After years of vacationing in Aspen, the Golds fell in love with an adobe home they noticed while biking on the Rio Grande Trail and moved to Woody Creek in 1995. Both had been successful professionals in New York—John as a wealth manager and Barbara as a fashion industry merchandise coordinator—but they immediately embraced Aspen’s body-mind-spirit ethos. John died in 2011, and the PreCollegiate scholarship was then named in his memory. Barbara has eagerly carried the torch ever since.

In 2019, she says, the scholarship helped a whopping 71 students attend college. Moreover, unlike most partial scholarships, this one is renewable, meaning that students can reapply throughout their college years, if need be. 

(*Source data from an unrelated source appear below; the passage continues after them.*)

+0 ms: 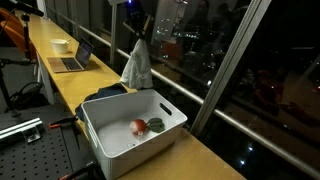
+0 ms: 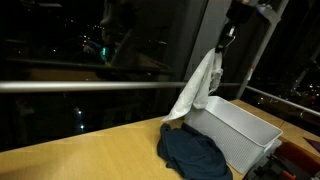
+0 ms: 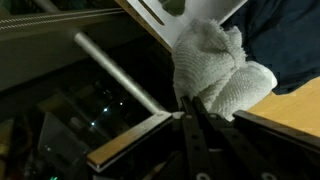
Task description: Remove the items from the storage box and put them on the table then place them back.
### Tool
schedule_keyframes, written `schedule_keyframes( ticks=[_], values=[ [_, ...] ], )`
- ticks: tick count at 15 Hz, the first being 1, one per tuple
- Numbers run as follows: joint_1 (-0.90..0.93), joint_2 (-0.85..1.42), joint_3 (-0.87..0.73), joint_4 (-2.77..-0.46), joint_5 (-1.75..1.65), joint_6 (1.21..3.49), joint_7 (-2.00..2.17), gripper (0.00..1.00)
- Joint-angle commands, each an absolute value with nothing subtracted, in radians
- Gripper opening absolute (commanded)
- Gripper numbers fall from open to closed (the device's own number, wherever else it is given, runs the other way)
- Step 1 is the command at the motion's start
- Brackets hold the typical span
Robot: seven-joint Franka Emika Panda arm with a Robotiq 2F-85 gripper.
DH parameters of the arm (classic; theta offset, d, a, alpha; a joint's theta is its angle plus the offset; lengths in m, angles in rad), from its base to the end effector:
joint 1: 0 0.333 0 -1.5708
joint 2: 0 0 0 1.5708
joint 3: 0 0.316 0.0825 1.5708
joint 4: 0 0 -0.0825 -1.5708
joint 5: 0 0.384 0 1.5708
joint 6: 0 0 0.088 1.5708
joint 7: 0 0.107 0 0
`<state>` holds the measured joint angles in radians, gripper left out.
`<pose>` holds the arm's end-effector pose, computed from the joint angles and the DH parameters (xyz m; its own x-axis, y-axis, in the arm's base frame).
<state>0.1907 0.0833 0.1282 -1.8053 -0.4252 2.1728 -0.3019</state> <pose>0.5892 0.1754 0.5249 0.6654 0.7382 0.1113 0.6352 -0.6382 0.4350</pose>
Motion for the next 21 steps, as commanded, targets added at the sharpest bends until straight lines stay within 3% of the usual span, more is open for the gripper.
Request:
schedule_keyframes(
  ticks=[1,11,21],
  values=[
    [0.128,-0.063,0.099,-1.822,-0.382,2.107,-0.364,0.01],
    [0.054,-0.039,0.036,-1.816,-0.315,2.100,-0.425,0.01],
    [-0.009,0.076,0.003,-2.085,-0.238,2.275,-0.440,0.01]
  ],
)
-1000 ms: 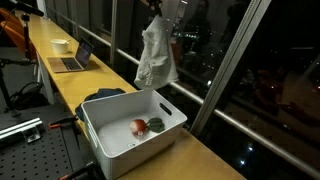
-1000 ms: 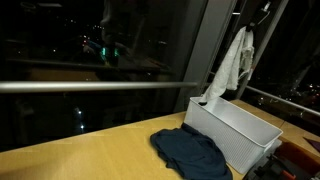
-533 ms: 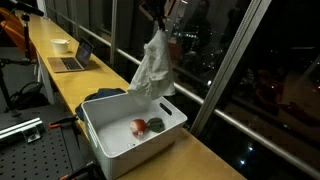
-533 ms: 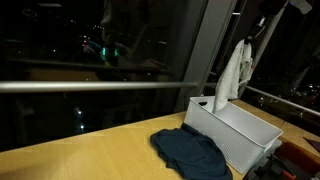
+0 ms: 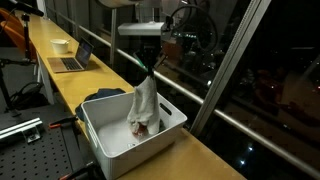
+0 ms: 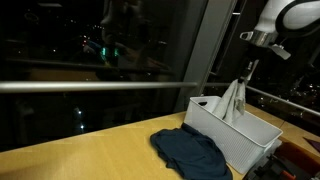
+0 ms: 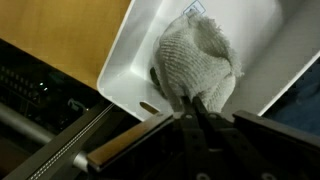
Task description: Remove the items from the storage box and put them on the table then place them back.
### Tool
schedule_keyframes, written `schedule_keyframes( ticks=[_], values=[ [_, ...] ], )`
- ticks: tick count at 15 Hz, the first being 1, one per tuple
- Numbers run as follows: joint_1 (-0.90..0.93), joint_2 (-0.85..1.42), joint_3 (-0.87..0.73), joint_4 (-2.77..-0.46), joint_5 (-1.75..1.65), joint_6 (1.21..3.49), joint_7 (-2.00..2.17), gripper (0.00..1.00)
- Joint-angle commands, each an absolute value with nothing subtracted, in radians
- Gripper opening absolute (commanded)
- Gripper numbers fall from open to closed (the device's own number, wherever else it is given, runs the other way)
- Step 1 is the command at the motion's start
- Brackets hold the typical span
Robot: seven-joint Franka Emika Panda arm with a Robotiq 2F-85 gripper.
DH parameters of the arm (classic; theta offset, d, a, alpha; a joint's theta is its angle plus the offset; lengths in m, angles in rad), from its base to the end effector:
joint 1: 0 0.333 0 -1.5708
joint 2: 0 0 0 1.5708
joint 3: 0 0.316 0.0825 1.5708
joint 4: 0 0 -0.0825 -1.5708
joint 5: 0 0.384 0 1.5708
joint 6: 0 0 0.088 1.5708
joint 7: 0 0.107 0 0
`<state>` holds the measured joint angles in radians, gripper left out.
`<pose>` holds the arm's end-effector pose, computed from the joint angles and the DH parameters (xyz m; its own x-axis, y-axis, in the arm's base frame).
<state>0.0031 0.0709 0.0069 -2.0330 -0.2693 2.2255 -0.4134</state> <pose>0.5783 -0.0026 0.4237 0.8391 0.5440 0.0020 0.5262 -0.8126 0.2506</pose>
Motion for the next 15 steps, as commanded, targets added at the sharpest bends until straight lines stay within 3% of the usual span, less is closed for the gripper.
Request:
schedule_keyframes(
  ticks=[1,2,3,12,15],
  values=[
    [-0.014,0.083,0.003,-2.107,-0.236,2.288,-0.442,0.01],
    [-0.016,0.091,0.004,-2.116,-0.230,2.292,-0.440,0.29],
    [-0.018,0.094,0.006,-2.131,-0.228,2.301,-0.440,0.30],
    [0.048,0.083,0.071,-2.145,-0.246,2.301,-0.404,0.94],
    [0.107,0.158,0.119,-2.090,-0.272,2.278,-0.359,1.00]
  ],
)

Alex Alvarado, a former PreCollegiate scholar who graduated from Roaring Fork High School in 2011, credits the program and the scholarship with changing his life. “I wouldn’t have gotten to college, or even have been prepared, if I hadn’t had the financial support,” he notes. Now a paralegal specializing in immigration law, Alvarado sits on the John Gold scholarship selection committee. “Receiving the scholarship myself really planted a seed of philanthropy,” he says. 

Having a former scholarship recipient help review applications and decide how to deploy funds has brought the program “full circle,” says Gold. And her admiration for the PreCollegiate students is readily apparent to Alvarado. “I felt like the least qualified to be on the committee, but she treats me with the same respect as everyone else,” he says. “She also invests so much time in each application. She really takes them to heart.”

Says Gold, “It’s mind-boggling to me the challenges that these young people have overcome. And the PreCollegiate program is growing, so more and more students are eligible to apply for the scholarship. We need to do more fundraising.” 

Her generosity extends beyond the scholarship, points out David Smith, executive director of PreCollegiate. Gold enjoys hosting students at her home and takes an exceptionally personal interest in their work. “It is wonderful to watch Barbara meet students in person, learn more about their stories, and encourage them,” says Smith. In addition, for the past six years she has chaired the board of directors of the Aspen Community Foundation (ACF), which administers the John Gold scholarship. “Barbara cares deeply about the challenges many of the region’s children and families face,” says ACF Executive Director Tamara Tormohlen. “She takes time to understand the issues first-hand and is profoundly invested in ACF’s work.”

For Gold, the giving goes both ways, and philanthropy enables her to return a favor to the community she’s loved for 24 years. “This community has given so much to me,” she says. “This is how I am able to give back.”